[Excerpts from a dataset]
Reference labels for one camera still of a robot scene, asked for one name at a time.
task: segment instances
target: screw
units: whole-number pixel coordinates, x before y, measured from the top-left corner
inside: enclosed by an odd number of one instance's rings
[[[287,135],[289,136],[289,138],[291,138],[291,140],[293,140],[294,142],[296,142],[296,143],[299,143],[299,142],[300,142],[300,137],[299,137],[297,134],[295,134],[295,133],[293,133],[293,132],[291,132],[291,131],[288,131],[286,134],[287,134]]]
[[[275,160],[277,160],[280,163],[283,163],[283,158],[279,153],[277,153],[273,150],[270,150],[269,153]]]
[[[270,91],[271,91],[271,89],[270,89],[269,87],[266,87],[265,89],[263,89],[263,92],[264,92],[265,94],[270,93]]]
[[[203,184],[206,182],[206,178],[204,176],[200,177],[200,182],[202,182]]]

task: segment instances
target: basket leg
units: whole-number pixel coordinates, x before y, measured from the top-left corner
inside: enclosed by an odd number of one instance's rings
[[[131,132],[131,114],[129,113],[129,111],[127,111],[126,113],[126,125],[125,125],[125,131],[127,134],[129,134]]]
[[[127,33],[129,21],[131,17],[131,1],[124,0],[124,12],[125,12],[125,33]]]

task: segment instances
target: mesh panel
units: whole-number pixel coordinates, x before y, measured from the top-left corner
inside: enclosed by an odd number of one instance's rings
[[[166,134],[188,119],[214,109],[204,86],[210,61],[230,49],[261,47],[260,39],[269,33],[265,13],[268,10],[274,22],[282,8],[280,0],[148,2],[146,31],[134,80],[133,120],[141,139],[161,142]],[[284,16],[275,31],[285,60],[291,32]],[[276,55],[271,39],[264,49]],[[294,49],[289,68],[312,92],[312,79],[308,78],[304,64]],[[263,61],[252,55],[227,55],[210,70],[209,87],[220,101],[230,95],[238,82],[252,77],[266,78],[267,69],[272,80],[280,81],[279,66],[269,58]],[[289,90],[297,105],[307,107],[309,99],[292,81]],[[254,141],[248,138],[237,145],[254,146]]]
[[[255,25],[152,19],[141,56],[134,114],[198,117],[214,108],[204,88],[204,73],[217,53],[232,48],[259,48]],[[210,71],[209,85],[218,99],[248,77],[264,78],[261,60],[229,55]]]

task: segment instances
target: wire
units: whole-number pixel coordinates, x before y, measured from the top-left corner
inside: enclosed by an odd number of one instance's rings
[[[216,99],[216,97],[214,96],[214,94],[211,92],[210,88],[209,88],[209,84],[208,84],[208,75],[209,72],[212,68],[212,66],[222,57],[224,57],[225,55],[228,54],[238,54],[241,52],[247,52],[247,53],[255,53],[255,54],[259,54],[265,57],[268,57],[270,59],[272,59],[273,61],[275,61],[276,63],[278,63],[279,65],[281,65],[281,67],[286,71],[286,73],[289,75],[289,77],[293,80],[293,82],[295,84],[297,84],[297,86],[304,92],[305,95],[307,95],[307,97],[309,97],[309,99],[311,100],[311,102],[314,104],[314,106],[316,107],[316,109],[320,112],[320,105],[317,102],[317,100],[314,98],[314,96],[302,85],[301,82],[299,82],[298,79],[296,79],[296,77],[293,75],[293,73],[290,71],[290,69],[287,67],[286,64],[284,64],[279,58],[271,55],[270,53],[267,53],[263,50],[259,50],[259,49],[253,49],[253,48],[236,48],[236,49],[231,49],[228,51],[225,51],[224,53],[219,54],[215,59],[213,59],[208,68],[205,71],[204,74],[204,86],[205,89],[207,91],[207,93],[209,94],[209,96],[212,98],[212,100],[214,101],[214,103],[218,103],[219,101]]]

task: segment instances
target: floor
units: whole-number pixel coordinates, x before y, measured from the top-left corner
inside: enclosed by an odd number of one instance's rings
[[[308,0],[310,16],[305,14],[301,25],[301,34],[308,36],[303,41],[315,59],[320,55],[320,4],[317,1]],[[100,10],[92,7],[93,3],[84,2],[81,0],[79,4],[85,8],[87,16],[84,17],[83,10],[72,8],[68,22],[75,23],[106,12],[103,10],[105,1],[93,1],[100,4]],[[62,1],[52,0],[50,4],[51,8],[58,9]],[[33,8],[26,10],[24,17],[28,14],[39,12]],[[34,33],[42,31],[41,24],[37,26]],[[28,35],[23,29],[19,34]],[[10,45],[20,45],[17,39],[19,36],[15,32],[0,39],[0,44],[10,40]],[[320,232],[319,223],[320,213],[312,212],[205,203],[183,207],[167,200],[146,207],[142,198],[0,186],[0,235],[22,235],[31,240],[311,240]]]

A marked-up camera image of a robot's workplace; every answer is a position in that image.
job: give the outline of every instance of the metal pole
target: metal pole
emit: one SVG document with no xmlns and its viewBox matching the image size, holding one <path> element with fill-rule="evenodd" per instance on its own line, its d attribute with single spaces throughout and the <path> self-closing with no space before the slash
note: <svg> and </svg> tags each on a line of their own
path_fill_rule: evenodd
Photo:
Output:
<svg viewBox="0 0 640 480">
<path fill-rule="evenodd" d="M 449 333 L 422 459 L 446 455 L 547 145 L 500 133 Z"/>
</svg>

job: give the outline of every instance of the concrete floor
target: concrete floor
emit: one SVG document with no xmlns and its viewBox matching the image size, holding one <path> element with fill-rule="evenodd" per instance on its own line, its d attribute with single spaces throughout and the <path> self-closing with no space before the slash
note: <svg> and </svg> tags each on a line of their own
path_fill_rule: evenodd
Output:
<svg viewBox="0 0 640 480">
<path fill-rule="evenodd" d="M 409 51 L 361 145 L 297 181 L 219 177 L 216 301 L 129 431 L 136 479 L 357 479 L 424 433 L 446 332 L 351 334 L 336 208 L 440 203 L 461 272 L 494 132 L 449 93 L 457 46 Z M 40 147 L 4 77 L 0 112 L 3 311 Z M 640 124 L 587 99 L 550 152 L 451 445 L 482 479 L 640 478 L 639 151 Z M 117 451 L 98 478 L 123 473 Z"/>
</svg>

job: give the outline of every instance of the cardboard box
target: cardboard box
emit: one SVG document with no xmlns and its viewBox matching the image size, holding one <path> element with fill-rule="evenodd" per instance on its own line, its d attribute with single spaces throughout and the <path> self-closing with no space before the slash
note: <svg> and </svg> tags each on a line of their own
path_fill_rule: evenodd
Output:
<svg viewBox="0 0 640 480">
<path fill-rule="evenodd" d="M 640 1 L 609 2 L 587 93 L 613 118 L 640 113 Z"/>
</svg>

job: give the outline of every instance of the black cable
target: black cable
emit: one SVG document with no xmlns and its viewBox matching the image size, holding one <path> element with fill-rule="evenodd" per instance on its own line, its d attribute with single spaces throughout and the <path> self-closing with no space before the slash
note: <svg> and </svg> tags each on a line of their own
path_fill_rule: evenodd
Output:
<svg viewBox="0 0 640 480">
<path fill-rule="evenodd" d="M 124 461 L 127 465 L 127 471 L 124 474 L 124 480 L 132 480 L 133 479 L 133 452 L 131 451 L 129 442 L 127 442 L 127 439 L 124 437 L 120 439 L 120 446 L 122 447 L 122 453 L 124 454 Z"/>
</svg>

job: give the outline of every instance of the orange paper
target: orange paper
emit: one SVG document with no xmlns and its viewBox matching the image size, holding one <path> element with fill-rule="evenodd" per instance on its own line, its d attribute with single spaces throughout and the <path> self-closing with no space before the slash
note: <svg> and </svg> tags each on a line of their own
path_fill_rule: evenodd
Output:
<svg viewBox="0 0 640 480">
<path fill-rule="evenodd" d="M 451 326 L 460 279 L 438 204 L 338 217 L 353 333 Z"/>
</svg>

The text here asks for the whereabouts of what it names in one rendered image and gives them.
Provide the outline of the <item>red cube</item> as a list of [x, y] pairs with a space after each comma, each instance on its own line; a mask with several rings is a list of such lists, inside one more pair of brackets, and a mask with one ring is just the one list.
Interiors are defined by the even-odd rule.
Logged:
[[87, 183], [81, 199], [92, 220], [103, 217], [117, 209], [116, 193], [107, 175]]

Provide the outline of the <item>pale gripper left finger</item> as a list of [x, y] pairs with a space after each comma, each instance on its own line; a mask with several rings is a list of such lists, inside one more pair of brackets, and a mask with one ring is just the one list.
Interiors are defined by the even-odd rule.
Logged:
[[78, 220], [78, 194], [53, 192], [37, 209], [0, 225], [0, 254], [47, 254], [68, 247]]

WORK INSTRUCTIONS - Using the data above, copy each line that contains "more".

EXERCISE ANSWER -
Provide the outline of the <item>red cube</item> as a list of [x, y] pairs with a space after each comma, each instance on its own line; a mask with several rings is a list of such lists, inside one more pair of brackets, and a mask with one ring is just the one list.
Provide the outline of the <item>pale gripper left finger</item> as a list of [x, y] pairs with a space after each comma, each instance on its own line; a mask with several rings is a list of such lists, inside one more pair of brackets, and a mask with one ring is just the one list.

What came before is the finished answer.